Coonoor, Tamil Nadu: The Tea Board of India plans to introduce electronic auctions in six centres across the country by the end of the year, a top official said.
The board has invested more than Rs10 crore to develop the platform and another Rs1 crore for connectivity, said Basudeb Banerjee, chairman of the government trade promotion body.
The auctions will begin simultaneously in the six centres, he added.
Roshni Sen, deputy chairman of the board, said the electronic system would induce more people to join the auctions. “Presently, around 60% of the annual tea produce of over 900 million kg is sold through the six auction centres. With a transparent marketing system in place, more of the tea produced will take the auction route,” she said.
The information technology arm of the National Stock Exchange, which developed the software for the auctions, will train people to use the electronic platforms over the next two months.
V. Rajaraman, vice-president of NSE.IT Ltd, said registered members would be able to trade in auctions in any of the six centres.

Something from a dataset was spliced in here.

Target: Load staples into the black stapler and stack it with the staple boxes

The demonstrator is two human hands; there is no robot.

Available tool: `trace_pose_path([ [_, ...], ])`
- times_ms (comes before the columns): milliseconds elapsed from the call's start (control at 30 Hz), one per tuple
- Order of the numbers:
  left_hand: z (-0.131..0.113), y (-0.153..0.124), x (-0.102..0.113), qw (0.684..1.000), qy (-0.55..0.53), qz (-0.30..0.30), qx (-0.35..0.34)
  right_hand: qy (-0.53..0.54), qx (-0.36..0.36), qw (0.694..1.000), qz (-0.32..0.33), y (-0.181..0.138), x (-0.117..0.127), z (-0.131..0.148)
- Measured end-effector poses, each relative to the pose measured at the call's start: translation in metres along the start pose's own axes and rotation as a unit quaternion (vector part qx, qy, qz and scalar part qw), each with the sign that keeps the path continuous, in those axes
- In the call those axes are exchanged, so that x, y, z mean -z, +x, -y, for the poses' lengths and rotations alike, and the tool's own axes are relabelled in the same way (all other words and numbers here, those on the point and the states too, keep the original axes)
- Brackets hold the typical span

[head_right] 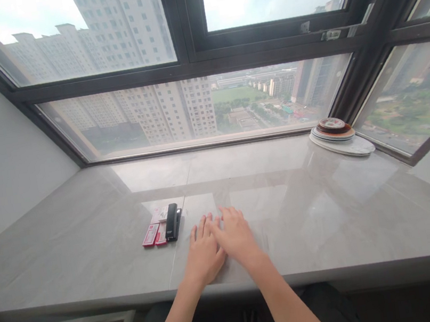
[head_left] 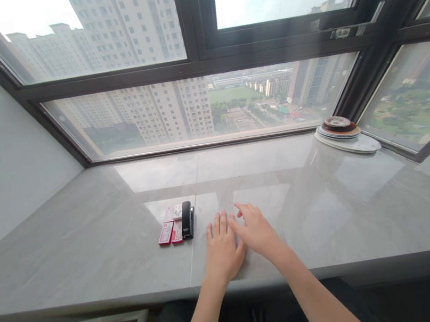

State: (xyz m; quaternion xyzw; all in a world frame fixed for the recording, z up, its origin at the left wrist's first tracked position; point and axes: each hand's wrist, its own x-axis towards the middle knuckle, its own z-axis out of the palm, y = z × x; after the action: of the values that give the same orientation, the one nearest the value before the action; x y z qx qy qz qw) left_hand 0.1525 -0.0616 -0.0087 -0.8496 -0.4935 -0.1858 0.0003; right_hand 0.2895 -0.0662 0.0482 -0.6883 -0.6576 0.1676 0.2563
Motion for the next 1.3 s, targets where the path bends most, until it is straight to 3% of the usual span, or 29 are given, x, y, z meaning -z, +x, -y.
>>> trace_pose_path([
  [67,0.003,-0.001,-0.005,1.0,-0.006,-0.012,-0.021,0.06,0.048,0.997,0.021,0.02,-0.017,0.038],
  [167,0.007,-0.003,-0.015,0.999,-0.022,-0.034,-0.01,0.074,0.051,0.994,0.066,0.048,-0.052,0.087],
  [300,0.012,-0.005,-0.024,0.999,-0.04,-0.036,-0.006,0.031,0.068,0.996,0.053,0.079,-0.081,0.112],
  [400,0.01,-0.004,-0.013,0.997,-0.065,-0.014,-0.046,-0.007,0.085,0.996,0.039,0.095,-0.076,0.099],
  [533,0.002,0.0,0.019,0.987,-0.141,0.005,-0.078,-0.018,0.104,0.994,0.017,0.098,-0.039,0.049],
  [633,-0.003,0.002,0.035,0.986,-0.164,-0.02,-0.025,-0.02,0.105,0.994,0.006,0.08,-0.006,0.003],
  [767,-0.005,0.004,0.033,0.99,-0.127,-0.052,0.027,0.01,0.095,0.995,-0.038,0.04,0.015,-0.036],
  [933,-0.008,0.005,0.026,0.994,-0.104,-0.007,-0.044,0.028,0.046,0.986,-0.16,0.013,-0.002,-0.028],
  [1033,-0.009,0.005,0.025,0.994,-0.101,-0.002,-0.035,0.045,0.003,0.979,-0.199,0.019,-0.009,-0.015],
  [1100,-0.009,0.005,0.024,0.995,-0.098,-0.01,-0.022,0.112,-0.027,0.971,-0.211,0.026,-0.006,-0.014],
  [1200,-0.009,0.005,0.021,0.995,-0.093,-0.024,-0.004,0.312,-0.077,0.919,-0.228,0.035,0.008,-0.027],
  [1300,-0.008,0.005,0.017,0.995,-0.095,-0.031,0.003,0.519,-0.123,0.815,-0.227,0.036,0.019,-0.057],
])
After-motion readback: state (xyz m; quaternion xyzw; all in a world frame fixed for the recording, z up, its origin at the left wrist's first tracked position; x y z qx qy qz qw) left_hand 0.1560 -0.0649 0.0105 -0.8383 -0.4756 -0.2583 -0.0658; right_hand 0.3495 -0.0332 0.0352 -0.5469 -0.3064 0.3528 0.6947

An index of the best of traded teas, based on volumes and price, could be created on the lines of the Sensex or Nifty indices, he said, adding that such a system could also be developed to introduce futures trade in tea.
The settlement mechanism for the electronic auction is being developed in collaboration with National Commodity Clearing Corp.
J.K. Thomas, director of Malankara Plantations Ltd and former president of the United Planters Association of Southern India, or Upasi, said the auction platform is based on a transparent system that would ensure fair price discovery.
With issues of adulteration and declining quality of tea, there is a need to allow export of material only through auctions, he said.
Banerjee, speaking on the sidelines of Upasi’s annual conference at Coonoor said the tea boards of Kenya and Sri Lanka are also studying India’s model to start similar centres in their countries.
Sri Lanka is even considering a proposal for reciprocal tea auctions with India, the world’s largest tea producer, and for closer ties in research and manpower training, said Lalith Hettiarachchi, chairman of the Sri Lanka Tea Board.
A six-member delegation from the island nation, representing its tea board, will also meet India’s equipment makers to discuss changing requirements, as many machines for tea factories are sourced from India, he said.
Government trade bodies of the two neighbouring nations last week signed agreements to recognize each other’s tea research laboratories, and look at closer ties for technology transfer, research in plant pathology and other issues affecting tea gardens.
On possible trade cooperation, Hettiarachchi said traders from both countries would be able to participate in reciprocal auctions if India and Sri Lanka implement electronic systems to auction tea.
The trade body for tea in Sri Lanka, however, is facing stiff opposition to the proposed system, he said.
Reciprocal auctions would give Sri Lankan traders easier access to the CTC (cut, tear and curl) tea variety from India, which in turn can source the orthodox type of tea from its neighbour, Hettiarachchi said.
Sri Lanka produces 310,000-320,000 tonnes of tea a year on average, of which nearly 95% is exported. The country has about 220,000ha under tea cultivation, he said.
The Sri Lankan tea industry is troubled by issues such as rising cost of production because of higher wages, and lack of interest in tea cultivation among youngsters from families traditionally involved in growing tea, Hettiarachchi said, noting similarities with Indian tea trade.